I am convinced that these two outcomes were Arens’s true goals. As for those who might wonder why he had ruined his reputation—in reality, he hadn’t. He has plenty of 21st-century supporters who now agree with the “read-between-the-lines” contributions he made in 1979. And even his detractors can’t help plastering his name all over their own papers. I’m certain Dr. Arens is amused.
Arens’s examples of consuming pulverized human bones or organs in order to treat some malady fall under the general heading of medicinal cannibalism, which is, once you consider it, a form of ritual cannibalism. But however it’s classified, the practice is as interesting as it is little known. It turns out that medicinal cannibalism was once widespread throughout Western culture, although reference to it has essentially disappeared from the historical record.
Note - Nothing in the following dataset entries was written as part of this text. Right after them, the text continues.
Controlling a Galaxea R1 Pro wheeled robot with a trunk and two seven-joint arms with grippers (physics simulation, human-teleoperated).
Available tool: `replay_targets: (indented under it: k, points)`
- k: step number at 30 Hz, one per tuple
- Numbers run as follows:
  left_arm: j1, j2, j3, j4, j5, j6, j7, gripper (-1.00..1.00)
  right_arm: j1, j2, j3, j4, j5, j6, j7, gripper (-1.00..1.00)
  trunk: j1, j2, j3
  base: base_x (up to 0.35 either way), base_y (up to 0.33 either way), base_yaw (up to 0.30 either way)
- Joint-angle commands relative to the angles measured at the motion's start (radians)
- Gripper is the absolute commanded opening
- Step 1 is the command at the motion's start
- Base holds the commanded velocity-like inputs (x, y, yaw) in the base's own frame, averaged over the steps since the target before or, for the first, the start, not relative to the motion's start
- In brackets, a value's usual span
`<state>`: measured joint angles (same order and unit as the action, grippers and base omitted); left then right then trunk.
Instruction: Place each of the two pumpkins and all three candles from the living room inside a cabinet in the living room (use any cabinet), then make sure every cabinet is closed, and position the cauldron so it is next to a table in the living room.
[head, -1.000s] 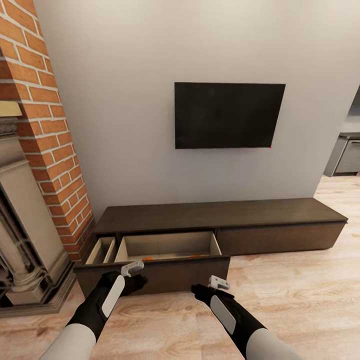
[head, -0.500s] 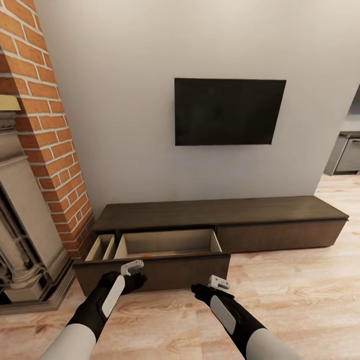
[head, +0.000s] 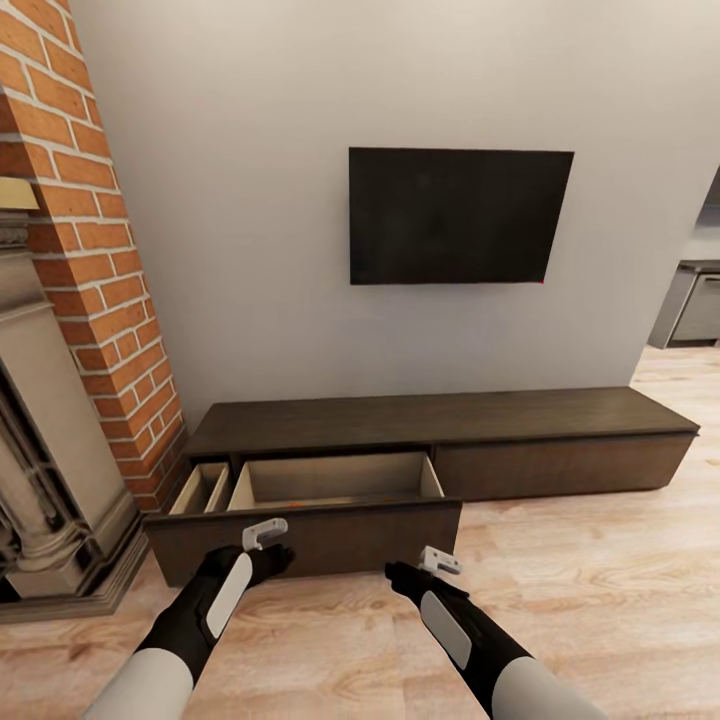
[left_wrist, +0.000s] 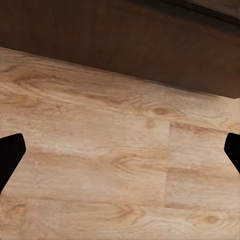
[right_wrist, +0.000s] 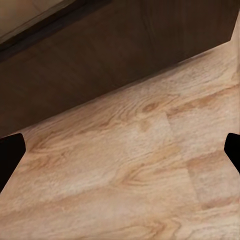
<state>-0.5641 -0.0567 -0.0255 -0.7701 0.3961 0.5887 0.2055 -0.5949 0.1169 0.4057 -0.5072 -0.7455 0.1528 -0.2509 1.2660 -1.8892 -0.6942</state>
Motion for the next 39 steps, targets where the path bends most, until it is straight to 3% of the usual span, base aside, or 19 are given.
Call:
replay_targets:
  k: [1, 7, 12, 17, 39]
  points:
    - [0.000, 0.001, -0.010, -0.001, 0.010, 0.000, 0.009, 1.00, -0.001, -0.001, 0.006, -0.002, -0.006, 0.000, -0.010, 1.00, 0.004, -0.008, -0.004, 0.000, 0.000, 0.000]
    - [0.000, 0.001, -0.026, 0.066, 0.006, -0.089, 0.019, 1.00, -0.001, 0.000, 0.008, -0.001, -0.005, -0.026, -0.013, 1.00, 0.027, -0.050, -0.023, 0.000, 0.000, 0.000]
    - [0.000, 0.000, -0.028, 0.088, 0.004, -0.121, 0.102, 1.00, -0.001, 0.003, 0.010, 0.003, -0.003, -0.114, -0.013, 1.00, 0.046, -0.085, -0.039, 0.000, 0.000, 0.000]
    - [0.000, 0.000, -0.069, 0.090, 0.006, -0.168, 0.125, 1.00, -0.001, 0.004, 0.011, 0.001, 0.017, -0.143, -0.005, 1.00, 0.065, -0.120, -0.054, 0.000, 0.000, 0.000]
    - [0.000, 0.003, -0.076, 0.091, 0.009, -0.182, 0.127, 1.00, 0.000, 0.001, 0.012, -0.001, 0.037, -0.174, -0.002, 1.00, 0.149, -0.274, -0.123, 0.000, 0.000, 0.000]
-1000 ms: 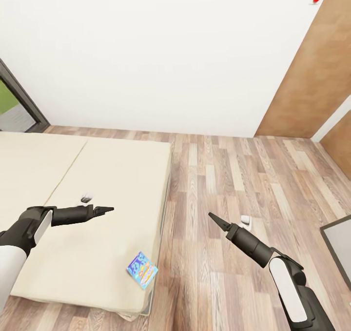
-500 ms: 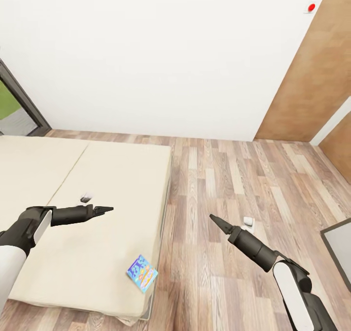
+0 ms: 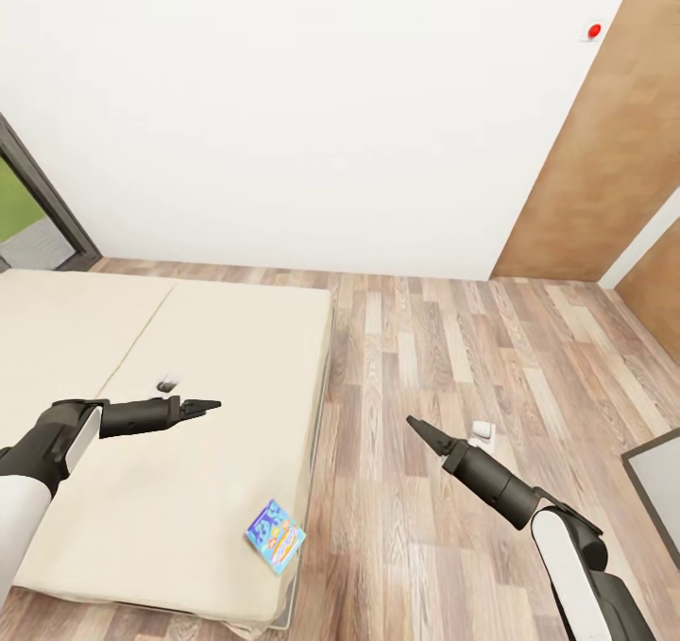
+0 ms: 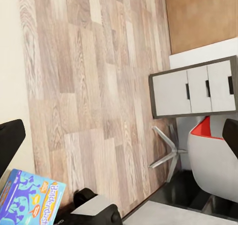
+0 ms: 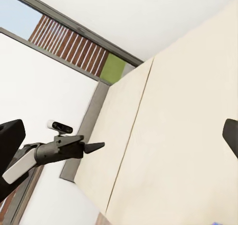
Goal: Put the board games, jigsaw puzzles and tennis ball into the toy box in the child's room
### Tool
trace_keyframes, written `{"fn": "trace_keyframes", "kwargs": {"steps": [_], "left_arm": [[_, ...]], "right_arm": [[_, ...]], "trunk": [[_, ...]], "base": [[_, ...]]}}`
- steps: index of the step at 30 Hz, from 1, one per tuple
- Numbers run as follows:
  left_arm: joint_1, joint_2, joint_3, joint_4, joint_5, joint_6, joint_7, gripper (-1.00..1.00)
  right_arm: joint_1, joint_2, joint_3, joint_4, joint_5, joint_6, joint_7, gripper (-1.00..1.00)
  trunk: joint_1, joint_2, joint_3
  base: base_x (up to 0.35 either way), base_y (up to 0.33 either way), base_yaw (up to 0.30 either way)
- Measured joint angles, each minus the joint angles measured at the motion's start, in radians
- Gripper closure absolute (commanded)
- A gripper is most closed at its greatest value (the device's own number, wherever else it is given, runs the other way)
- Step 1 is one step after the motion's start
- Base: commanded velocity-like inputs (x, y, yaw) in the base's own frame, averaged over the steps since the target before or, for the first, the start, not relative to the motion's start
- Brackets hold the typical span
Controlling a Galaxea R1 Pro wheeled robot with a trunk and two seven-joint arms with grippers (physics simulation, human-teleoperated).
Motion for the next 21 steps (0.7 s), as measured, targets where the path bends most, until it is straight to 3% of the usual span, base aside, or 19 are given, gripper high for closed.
{"fn": "trace_keyframes", "kwargs": {"steps": [8, 15, 21], "left_arm": [[0.0, 0.002, 0.004, 0.0, 0.002, 0.0, -0.012, -1.0], [0.0, 0.01, 0.004, 0.0, -0.004, -0.004, -0.191, -1.0], [0.0, 0.012, 0.003, 0.0, -0.006, -0.004, -0.237, -1.0]], "right_arm": [[0.001, -0.012, -0.008, -0.013, -0.001, 0.009, 0.001, -1.0], [0.001, -0.013, -0.008, -0.036, -0.002, 0.013, 0.001, -1.0], [0.002, -0.014, -0.009, -0.037, 0.004, 0.012, 0.003, -1.0]], "trunk": [[0.0, 0.0, 0.013], [0.0, 0.0, 0.025], [0.0, 0.0, 0.035]], "base": [[0.0, 0.0, 0.0], [0.0, 0.0, 0.0], [0.0, 0.0, 0.0]]}}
The same, however, cannot be said for the Chinese, whose literature, medical texts, and historical accounts span over 2,000 years and contain detailed descriptions of the preparation and use of body parts as curatives.
Scholar Key Ray Chong wrote that the first documented use of organs and human flesh to cure diseases in China took place during the Later Han period (25–220 CE) and that medicinal cannibalism became increasingly popular beginning in the Tang Dynasty (618–907 CE), when it became associated with filial piety. By the end of the Ch’ing Dynasty (1644–1912), Western missionary doctors were reporting that the Chinese medical treatments included the consumption of “the gall bladder, bones, hair, toes and fingernails, heart and liver.” Thomas Chen, a pathology professor at the New Jersey Medical School, tells us that “nail, hair, skin, milk, urine, urine sediments, gall, placenta and even flesh” were used in China for a variety of medicinal purposes.
But what about the reports of medicinal cannibalism in Europe, some of it taking place into the 20th century? Considering how outraged the Spanish were upon learning about the man-eating behavior of the indigenous people of the Caribbean, one might assume that cannibalism of any kind would have been frowned upon. But that was certainly not the case. As it turns out, many Renaissance-enlightened Christians from Spain, England, France, Germany, and elsewhere turned to medicinal cannibalism to treat a long list of problems. From kings to commoners, Europeans routinely consumed human blood, bones, skin, guts, and body parts. They did it without guilt, though it often entailed a healthy dose of gore. They did it for hundreds of years. Then they made believe that it never happened.
Perhaps the most commonly consumed human tissue is blood—a substance that has, until fairly recently, been misunderstood. Until the 20th century, most of what we knew (or thought we knew) about blood could be traced to the 2nd century Greek physician Claudius Galenus, known as Galen. Physician to the Roman gladiators, Galen stressed the importance of four bodily humors: blood, black bile, yellow bile, and the smoker’s favorite, phlegm. According to Galen, keeping the body’s humors in balance was the key to good health, both mental and physical. Unfortunately, this doctrine would become the party line for medical practitioners for well over a thousand years, with Galen’s followers routinely involved in serious bouts of bleeding, gorging, and purging (the latter from both ends).
Since Galen believed that blood was the most important of the humors, bloodletting, usually initiated with a blade called a lancet, was prescribed to treat everything from fever and headaches to menstruation. Some of this blood, though, ended up back in the patient, where it was consumed to treat epilepsy. So popular was this practice that public executions routinely found epileptics standing close by, cup in hand, ready to quaff their share of the red stuff.
But drinking down blood while it was hot and fresh was not the only way to take one’s medicine. It was also dried and made into powder or mixed into an elixir with other ingredients. Most interesting to me was that consuming blood turned out to be far more than a medieval folk remedy, as evidenced by the fact that English physicians were still prescribing it as late as the mid-18th century.